Win yang sedang mengiris steaknya nyengir. "Tentu saja. Kapan lagi aku di traktir Internal Auditor dari London yang bergaji puluhan ribu poundsterling."

"Hahaha." Lila tertawa datar. "Kamu sendiri apa? Dokter bedah termuda dengan gaji fantastis. Berapa yang mereka bayar untuk sekali operasi? Belum lagi acara televisimu itu."

"Tapi gak ada yang bisa mengalahkan gaji yang diterima Orion yang mampu membuat kantor perwakilan Wonder di Indonesia mengalami peningkatan fantastis hingga membuatmu dikirim kesini untuk menyelidiki peningkatan yang tidak wajar itu. Bahkan si Tom-tom yang mewarisi perusahaan tambang ayahnya tidak menerima gaji sebesar Orion."

"Kalian masih sering berkumpul?" Tanya Lila yang kembali teringat Tom-tom yang baik dan menyenangkan itu.

"Tentu. Meski sangat susah menemukan jadwal yang pas untuk kedua orang itu." Win berkata sambil menikmati steaknya. "Lebih sering aku merecoki mereka dalam waktu yang berbeda."
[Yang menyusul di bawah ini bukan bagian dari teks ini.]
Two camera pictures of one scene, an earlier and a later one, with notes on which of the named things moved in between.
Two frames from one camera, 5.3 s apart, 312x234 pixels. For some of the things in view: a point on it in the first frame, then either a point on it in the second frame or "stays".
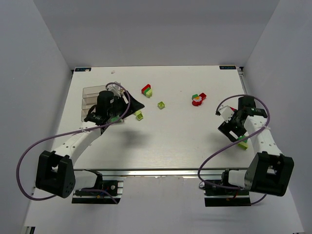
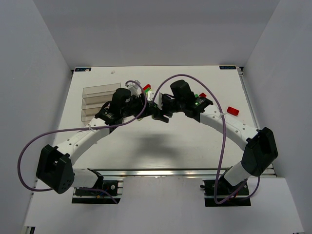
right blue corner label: (227, 67) stays
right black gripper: (232, 126) to (165, 104)
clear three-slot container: (89, 98) stays
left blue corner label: (82, 69) stays
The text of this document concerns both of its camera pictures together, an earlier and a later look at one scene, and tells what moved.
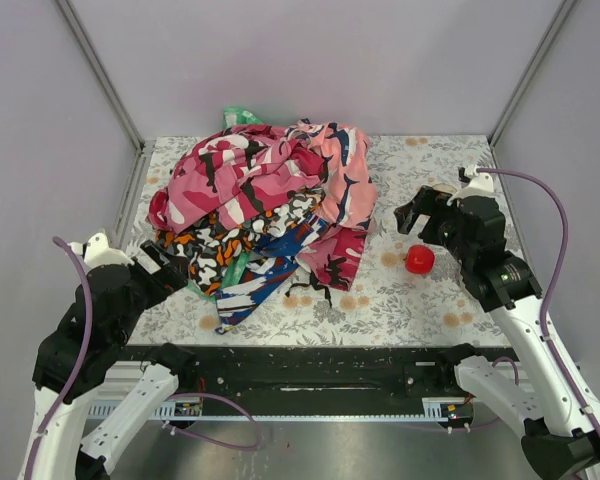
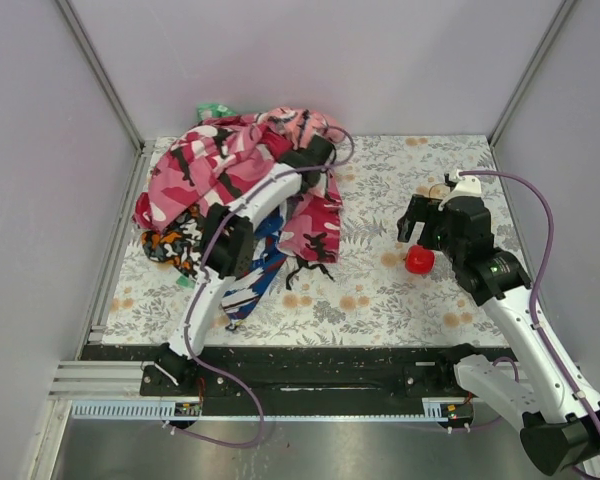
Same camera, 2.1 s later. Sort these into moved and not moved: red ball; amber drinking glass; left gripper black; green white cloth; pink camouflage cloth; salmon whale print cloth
Moved: pink camouflage cloth; salmon whale print cloth; green white cloth; left gripper black
Not moved: amber drinking glass; red ball
Lila kini memainkan bros di kerudungnya. Kebiasaannya sejak berhijab saat dia sedang ingin focus atau gugup. "Jadi kamu yang lebih tau tentang Orion?"

"Tom-tom juga tau. Tapi karena keduanya sibuk, aku yang selalu mendapat ceritanya lebih dahulu."

"Lalu?"

Win kembali tersenyum. "Kamu benar-benar tidak sabaran ya?"

"Ingat aku hanya staff dan harus kembali ke kantor begitu jam makan siang selesai?"

"Manager lebih tepatnya 'kan?"

Lila tidak menjawab. Dia hanya memandang Win dengan tatapan terganggu yang biasa dia gunakan untuk membuat orang disekitarnya tau kalau Lila tidak sedang bercanda.

"Oke... oke... aku akan mulai bercerita."

Win meletakkan garpu dan pisaunya. Pria itu memandang Lila sejenak sebelum menghela nafas dan mulai membuka mulut. "Mungkin kamu tidak pernah menduga, tapi kepergianmu waktu itu sangat mempengaruhi Orion."

Lila menaikkan kedua alisnya namun tidak menyela cerita Win. Lila ingin segera mengetahui apa yang terjadi pada dua orang itu. Karena itu, lebih baik menahan diri untuk membantah daripada focus Win teralihkan.